News that there’s snow in Siberia may not come as a surprise.
But instead of the beauties of landscapes covered in thick layers of white snow, residents in several towns in Russia have been living through a nightmare as black snow has covered entire towns.
According to reports, as many as three cities in Siberia in the coal mining region of Kemerovo in southwest Siberia have been blanketed in a thick, black deluge of toxic snow, caused by ever-present coal dust that pervades the atmosphere, as well as the surface.
#Russia is a country of outstanding natural beauty and diversity. But the sheer lack of environmental regulations is a devastating effect for residents in #Kuzbass, where last night there was BLACK SNOW. pic.twitter.com/zMiEWBJbnh
— Khodorkovsky Center (@mbk_center) February 14, 2019
“There is a lot of coal dust in the air all the time,” Vladimir Slivyak, the co-chair of Russian environmental advocacy group Ecodefense, told The Guardian.
“When snow falls, it just becomes visible.
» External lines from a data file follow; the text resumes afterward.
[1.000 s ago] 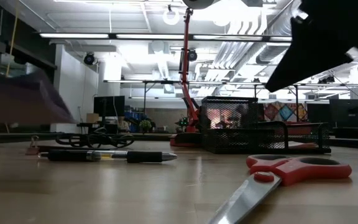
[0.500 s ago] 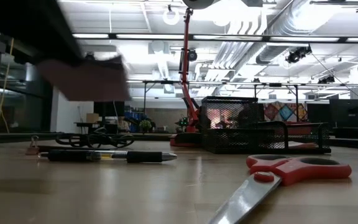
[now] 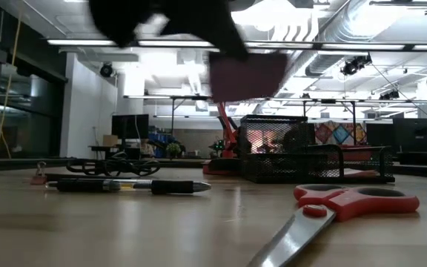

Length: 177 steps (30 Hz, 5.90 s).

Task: Pick and place office supplies into organizer
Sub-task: Put the purple sticky notes into the desk organizer

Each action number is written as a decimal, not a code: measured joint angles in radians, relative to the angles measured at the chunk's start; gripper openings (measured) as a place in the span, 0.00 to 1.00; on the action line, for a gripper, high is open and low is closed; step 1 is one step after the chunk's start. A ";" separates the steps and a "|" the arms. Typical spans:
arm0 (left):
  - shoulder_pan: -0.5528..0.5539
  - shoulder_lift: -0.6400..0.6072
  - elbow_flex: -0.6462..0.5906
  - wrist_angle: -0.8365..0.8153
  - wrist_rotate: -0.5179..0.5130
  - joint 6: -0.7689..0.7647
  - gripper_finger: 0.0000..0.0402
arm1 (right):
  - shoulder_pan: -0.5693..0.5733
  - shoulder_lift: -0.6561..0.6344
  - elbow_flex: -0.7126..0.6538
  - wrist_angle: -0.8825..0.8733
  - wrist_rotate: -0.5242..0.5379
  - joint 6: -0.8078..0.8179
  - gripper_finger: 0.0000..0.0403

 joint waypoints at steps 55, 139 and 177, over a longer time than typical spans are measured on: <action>0.107 -0.007 0.162 0.036 0.609 0.091 0.00 | -0.249 0.004 0.000 -0.187 -0.357 -0.290 0.35; 0.025 -0.259 -0.827 1.282 0.720 -0.307 0.43 | -0.620 0.003 -0.055 -0.482 -0.739 -0.336 0.00; 0.025 -0.258 -0.827 1.265 0.768 -0.310 0.43 | -0.622 -0.337 -0.482 -0.439 -0.772 -0.110 0.00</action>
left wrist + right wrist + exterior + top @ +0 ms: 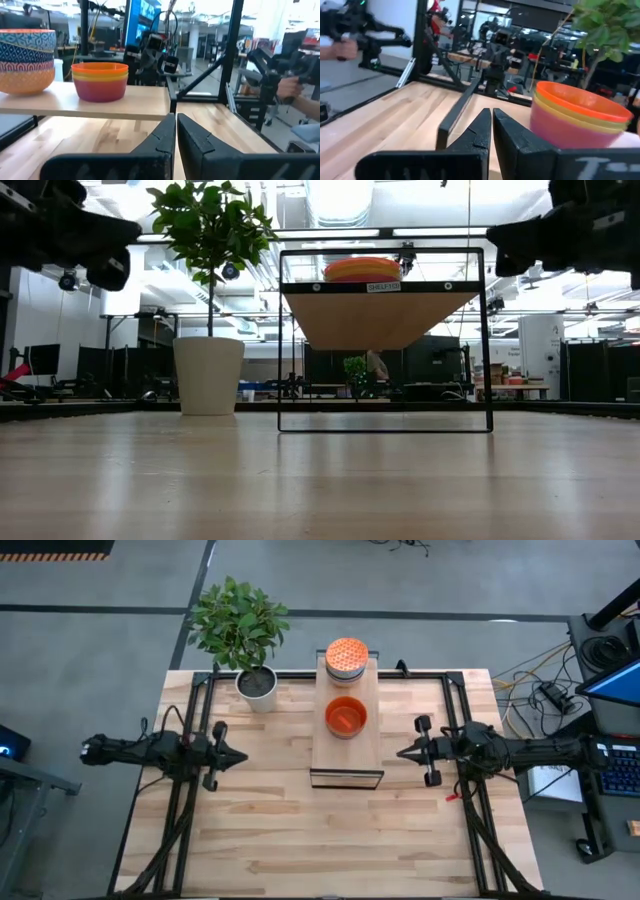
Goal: Place and stack bowls onto a shelf
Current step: Return to Home Position
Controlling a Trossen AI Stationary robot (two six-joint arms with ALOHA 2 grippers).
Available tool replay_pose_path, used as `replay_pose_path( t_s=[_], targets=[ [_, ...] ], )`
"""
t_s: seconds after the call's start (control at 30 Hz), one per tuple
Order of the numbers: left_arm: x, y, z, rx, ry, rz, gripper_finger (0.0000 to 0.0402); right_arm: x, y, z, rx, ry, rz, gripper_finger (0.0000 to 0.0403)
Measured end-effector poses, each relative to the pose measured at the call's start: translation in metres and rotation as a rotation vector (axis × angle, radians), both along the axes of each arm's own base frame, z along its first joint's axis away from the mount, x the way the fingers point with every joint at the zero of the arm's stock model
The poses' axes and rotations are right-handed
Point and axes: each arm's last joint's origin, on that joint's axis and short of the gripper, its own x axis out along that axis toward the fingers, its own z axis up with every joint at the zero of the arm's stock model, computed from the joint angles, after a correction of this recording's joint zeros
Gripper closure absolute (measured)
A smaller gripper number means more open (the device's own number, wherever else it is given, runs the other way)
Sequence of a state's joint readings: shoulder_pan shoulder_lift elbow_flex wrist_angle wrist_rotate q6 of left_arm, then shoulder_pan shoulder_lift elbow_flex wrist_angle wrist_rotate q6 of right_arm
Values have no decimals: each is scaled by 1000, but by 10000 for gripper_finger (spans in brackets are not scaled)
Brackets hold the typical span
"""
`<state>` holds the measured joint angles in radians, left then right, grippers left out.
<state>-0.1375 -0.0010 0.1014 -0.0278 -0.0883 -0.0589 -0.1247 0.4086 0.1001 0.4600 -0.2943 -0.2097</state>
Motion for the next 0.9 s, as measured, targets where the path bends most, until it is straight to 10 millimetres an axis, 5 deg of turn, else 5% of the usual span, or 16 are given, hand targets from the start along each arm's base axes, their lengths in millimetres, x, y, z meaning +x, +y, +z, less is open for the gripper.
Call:
replay_pose_path(
  t_s=[0.17, 0.53, 0.9],
  targets=[
    [7, -2, -18, 2, -44, -23, 402, -10, 1, -12, 21, -41, 5, 394],
    [7, -1, -16, -47, -38, -20, 402, -19, 6, -12, 83, -65, 154, 394],
    [7, -1, -16, -59, -32, -18, 402, -15, 2, -16, 112, -33, 25, 394]
  ],
)
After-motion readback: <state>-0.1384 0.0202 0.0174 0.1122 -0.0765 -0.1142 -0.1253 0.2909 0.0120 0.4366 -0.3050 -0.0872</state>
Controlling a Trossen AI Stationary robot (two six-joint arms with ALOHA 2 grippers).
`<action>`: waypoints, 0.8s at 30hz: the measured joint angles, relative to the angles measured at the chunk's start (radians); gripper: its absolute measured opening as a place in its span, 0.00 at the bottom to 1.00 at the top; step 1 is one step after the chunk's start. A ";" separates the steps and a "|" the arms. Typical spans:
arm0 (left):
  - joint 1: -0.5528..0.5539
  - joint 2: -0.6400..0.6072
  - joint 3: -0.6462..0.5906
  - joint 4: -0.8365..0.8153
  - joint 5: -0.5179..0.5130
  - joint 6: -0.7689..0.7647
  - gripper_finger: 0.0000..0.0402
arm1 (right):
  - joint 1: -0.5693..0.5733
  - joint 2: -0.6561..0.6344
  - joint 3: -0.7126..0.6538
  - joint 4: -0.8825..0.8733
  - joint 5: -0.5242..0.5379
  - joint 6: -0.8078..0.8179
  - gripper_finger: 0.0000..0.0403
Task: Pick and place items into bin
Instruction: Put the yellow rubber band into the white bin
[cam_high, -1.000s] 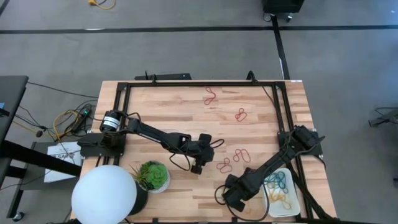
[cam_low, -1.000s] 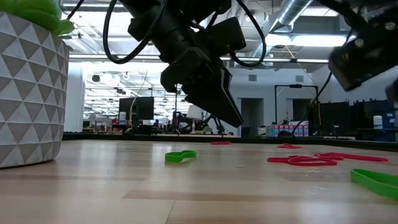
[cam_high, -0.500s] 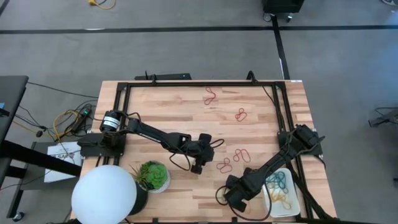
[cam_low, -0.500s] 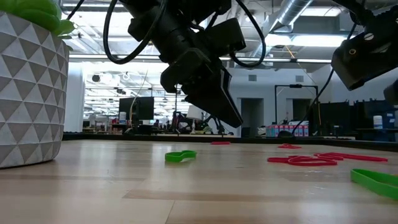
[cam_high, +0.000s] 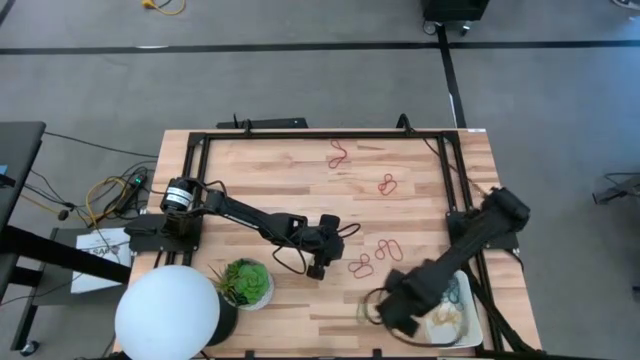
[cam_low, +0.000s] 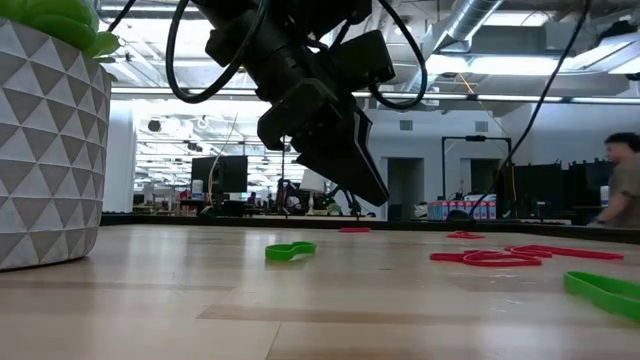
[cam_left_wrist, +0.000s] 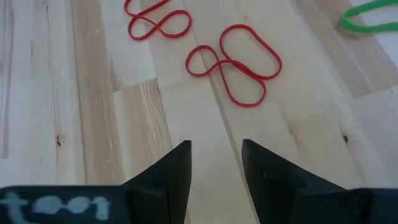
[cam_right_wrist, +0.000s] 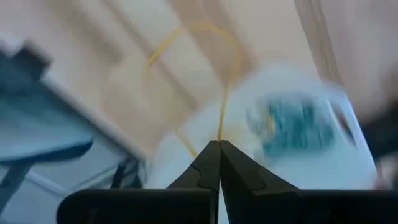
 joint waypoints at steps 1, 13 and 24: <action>0.000 0.000 0.000 0.000 0.000 0.000 0.33 | 0.017 -0.024 0.014 -0.031 -0.032 0.026 0.00; 0.000 0.000 0.000 -0.023 0.000 0.000 0.33 | 0.372 -0.236 0.056 -0.056 0.242 0.451 0.00; 0.000 0.000 0.000 -0.014 0.000 0.000 0.33 | 0.540 -0.079 0.055 -0.119 0.315 0.653 0.00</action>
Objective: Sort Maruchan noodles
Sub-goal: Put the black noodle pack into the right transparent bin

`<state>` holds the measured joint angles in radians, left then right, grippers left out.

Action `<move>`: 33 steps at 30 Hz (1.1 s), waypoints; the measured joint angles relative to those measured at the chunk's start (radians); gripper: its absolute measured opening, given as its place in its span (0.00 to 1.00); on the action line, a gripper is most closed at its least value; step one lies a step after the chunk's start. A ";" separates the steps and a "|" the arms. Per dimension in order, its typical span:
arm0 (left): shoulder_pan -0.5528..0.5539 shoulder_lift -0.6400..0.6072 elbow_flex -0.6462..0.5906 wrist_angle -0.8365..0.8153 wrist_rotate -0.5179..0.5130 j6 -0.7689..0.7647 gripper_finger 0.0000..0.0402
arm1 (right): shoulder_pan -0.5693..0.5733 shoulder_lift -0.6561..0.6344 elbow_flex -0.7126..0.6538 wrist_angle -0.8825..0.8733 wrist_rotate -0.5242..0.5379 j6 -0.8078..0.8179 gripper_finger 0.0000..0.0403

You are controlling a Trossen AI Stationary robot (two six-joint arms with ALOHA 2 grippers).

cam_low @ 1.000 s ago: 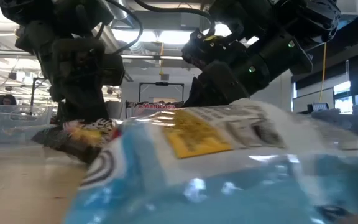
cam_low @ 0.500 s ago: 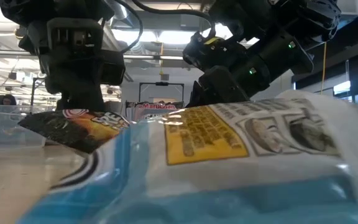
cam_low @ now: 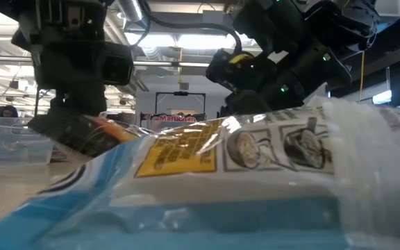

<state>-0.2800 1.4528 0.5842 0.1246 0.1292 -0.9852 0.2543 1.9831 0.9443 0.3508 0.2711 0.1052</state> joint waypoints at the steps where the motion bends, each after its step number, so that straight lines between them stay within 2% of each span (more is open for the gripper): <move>1: -0.006 0.000 0.000 -0.003 -0.018 -0.004 0.54 | 0.000 0.000 0.000 0.000 0.000 0.000 0.83; 7: -0.059 0.000 0.000 -0.056 -0.042 0.007 0.54 | 0.000 0.000 0.000 -0.002 0.007 0.015 0.83; 18: -0.132 0.000 0.000 -0.170 -0.249 0.001 0.55 | 0.000 -0.002 0.001 -0.011 0.009 0.023 0.83; 26: -0.180 0.000 0.000 -0.147 -0.329 0.164 0.61 | 0.000 -0.003 0.002 -0.010 0.009 0.024 0.83; 31: -0.244 0.000 0.002 -0.069 -0.375 0.345 0.62 | 0.000 -0.003 0.002 -0.010 0.009 0.024 0.83; 33: -0.280 0.000 0.011 -0.063 -0.435 0.431 0.61 | 0.000 -0.003 0.002 -0.010 0.009 0.024 0.83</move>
<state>-0.5598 1.4528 0.5953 0.0616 -0.3053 -0.5541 0.2546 1.9797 0.9463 0.3409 0.2802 0.1291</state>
You can’t see it the rest of the year, but it is still there.”
Russian media is describing the scenes as postapocalyptic as residents from Prokopyevsk, Kiselyovsk, and Leninsk-Kuznetsky shares images on social media of cities covered in toxic black snow.
— Strange Sounds (@Strange_Sounds) February 15, 2019
Siberia’s Kuznetsk Basin, which covers an area of more than 70,000 square kilometers is one of the largest coal mining areas in the world. In fact, according to reports, around sixty percent of Russia’s total coal production, much of which is exported comes from there.
“We have inherited a difficult ecological situation from the previous times,” revealed Kemerovo’s governor, Sergei Tsivilev.
“Open-pit coal mines have moved to the cities.”
As reported by the Siberian Times, the general director of the Prokopyevskaya factory explained to Vesti-KUzbass TV channel that a shield, designed to protect the air from coal powder, stopped working, causing an excess of coal dust to accumulate in the atmosphere.
However, deputy governor of the Kemerovo region, Andrei Panov, has suggested that the issue isn’t just the region’s coal industry, explaining that car exhausts contribute to pollution as well.
“No cleansing systems, all the waste, dust, and dirt, coal lay in the area,” one resident wrote worried users on social media.